What moved me, then, in 1969, to write that article, when silence was the iron rule?
I’m not sure. I was then descending into the personal darkness of alcoholism. Perhaps one part of me thought such an article would gain me some attention. But that is not really fair — Bayard taught me that all of us act from mixed motives. I think the key reason was that I was tired of living a lie. I had visited Bayard in jail after his Pasadena arrest (he was utterly broken by the arrest) and when he got out had him down to my beach shack in Ocean Park for dinner. As I drove him there, I said that one of the reasons I admired him so deeply was that he was the only man I knew who was aware that half of what he said was a lie.
I didn’t mean just the things which, on reflection, are obvious. If you were sheltering Jews in your basement in Germany, and a Gestapo officer asked if you were hiding Jews, you would certainly violate the principle of absolute honesty by saying no. (As Bayard pointed out, “moral absolutes, in the real world, can conflict,” a point Bertolt Brecht — himself no stranger to homosexuality — would have appreciated). No, what I meant was that those of us who were homosexual hid this fact when we spoke of the Gandhian principle of absolute truth. Yes, truth and honesty about everything ... except our own lives, which were in violation of the laws, and about which we had to keep silent in order to speak the truth about war and peace, racism, capitalism. Truth about everything... except the one thing that could destroy us.
My article was an effort to be honest at last.
You, reading this now, cannot believe how underground homosexuals were in 1969. If I helped crack open that un- derground, then the article was important and WIN magazine played a crucial rule in publishing it. I did not know, in writing it, what would happen to me—what would be the reaction of the War Resisters League for which I worked.
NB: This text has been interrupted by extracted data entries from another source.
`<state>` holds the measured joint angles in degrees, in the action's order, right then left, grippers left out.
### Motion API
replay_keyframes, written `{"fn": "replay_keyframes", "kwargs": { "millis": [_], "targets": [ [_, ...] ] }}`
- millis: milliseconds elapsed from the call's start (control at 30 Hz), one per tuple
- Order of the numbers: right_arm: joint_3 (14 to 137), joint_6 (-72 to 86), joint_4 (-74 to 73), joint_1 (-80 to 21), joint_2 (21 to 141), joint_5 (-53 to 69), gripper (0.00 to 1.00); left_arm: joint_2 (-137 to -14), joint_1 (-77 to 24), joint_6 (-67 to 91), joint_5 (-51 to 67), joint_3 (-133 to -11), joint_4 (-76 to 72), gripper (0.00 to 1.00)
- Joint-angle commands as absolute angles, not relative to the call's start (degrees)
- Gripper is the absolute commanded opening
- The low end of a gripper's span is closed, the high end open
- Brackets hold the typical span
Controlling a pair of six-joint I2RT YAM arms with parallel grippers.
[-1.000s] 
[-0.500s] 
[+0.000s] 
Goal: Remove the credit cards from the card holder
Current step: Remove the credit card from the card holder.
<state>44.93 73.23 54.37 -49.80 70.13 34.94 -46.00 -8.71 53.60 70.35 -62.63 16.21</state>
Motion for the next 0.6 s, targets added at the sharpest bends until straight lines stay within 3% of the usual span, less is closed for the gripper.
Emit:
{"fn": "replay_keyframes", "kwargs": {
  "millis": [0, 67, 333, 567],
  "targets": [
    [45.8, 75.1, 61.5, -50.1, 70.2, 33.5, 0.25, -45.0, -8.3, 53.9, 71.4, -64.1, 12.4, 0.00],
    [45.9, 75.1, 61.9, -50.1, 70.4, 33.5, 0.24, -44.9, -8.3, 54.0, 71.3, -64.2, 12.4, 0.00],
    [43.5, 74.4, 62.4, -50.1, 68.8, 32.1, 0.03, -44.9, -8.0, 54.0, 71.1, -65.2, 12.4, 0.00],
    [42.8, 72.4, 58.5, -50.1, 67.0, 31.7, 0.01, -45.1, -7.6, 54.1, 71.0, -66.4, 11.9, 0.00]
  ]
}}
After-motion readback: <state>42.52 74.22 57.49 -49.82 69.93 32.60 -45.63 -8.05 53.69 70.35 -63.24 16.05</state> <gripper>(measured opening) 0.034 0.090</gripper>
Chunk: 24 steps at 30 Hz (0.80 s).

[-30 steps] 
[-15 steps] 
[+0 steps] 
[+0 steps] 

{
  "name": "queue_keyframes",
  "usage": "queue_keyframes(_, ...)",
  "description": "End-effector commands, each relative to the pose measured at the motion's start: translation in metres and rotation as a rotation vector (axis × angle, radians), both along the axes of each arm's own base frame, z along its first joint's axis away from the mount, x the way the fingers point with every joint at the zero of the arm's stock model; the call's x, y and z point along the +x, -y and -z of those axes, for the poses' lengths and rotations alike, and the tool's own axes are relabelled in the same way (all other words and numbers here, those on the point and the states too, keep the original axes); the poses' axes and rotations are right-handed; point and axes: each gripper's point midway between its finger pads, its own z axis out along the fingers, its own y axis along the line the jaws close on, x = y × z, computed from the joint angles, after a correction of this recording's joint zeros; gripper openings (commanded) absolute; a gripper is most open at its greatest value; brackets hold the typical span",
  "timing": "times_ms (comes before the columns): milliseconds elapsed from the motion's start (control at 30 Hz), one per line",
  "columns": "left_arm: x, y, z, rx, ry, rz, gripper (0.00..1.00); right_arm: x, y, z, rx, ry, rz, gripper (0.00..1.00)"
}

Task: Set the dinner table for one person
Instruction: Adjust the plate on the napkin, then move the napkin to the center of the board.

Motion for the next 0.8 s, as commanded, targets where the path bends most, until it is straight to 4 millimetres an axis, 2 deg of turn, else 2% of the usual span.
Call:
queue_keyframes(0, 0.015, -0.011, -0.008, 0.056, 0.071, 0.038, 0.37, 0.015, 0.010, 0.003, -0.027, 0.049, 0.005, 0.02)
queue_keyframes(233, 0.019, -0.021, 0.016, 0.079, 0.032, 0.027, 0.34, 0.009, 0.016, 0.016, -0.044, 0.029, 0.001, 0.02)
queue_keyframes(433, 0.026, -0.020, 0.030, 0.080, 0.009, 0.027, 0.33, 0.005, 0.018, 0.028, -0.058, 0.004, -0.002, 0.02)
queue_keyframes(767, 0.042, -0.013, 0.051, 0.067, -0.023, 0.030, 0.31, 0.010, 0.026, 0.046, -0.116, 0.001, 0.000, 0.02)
Indeed, when Bayard read the article, he called Ralph DiGia, on the staff at WRL and an old friend, and said, “Ralph, you folks have to get rid of David. He will destroy the league.” I did not feel betrayed by Bayard — one of my personal heroes — because I understood very well the fears that moved him.
But to the credit of WRL (which obviously survived my article), I remained at my post there for many additional years.
David McReynolds joined the staff of Liberation in 1957 and the WRL staff in 1960. He was long involved with WIN and the NVA. He also ran for Congress on the Peace and Freedom Party ticket in 1968, for the New York Senate in 2004 as a Green Party candidate, and for the U.S. Presidency on the Socialist Party ticket in 1980 and 2000. He retired from the WRL staff in 1999. He has never retired from radicalism.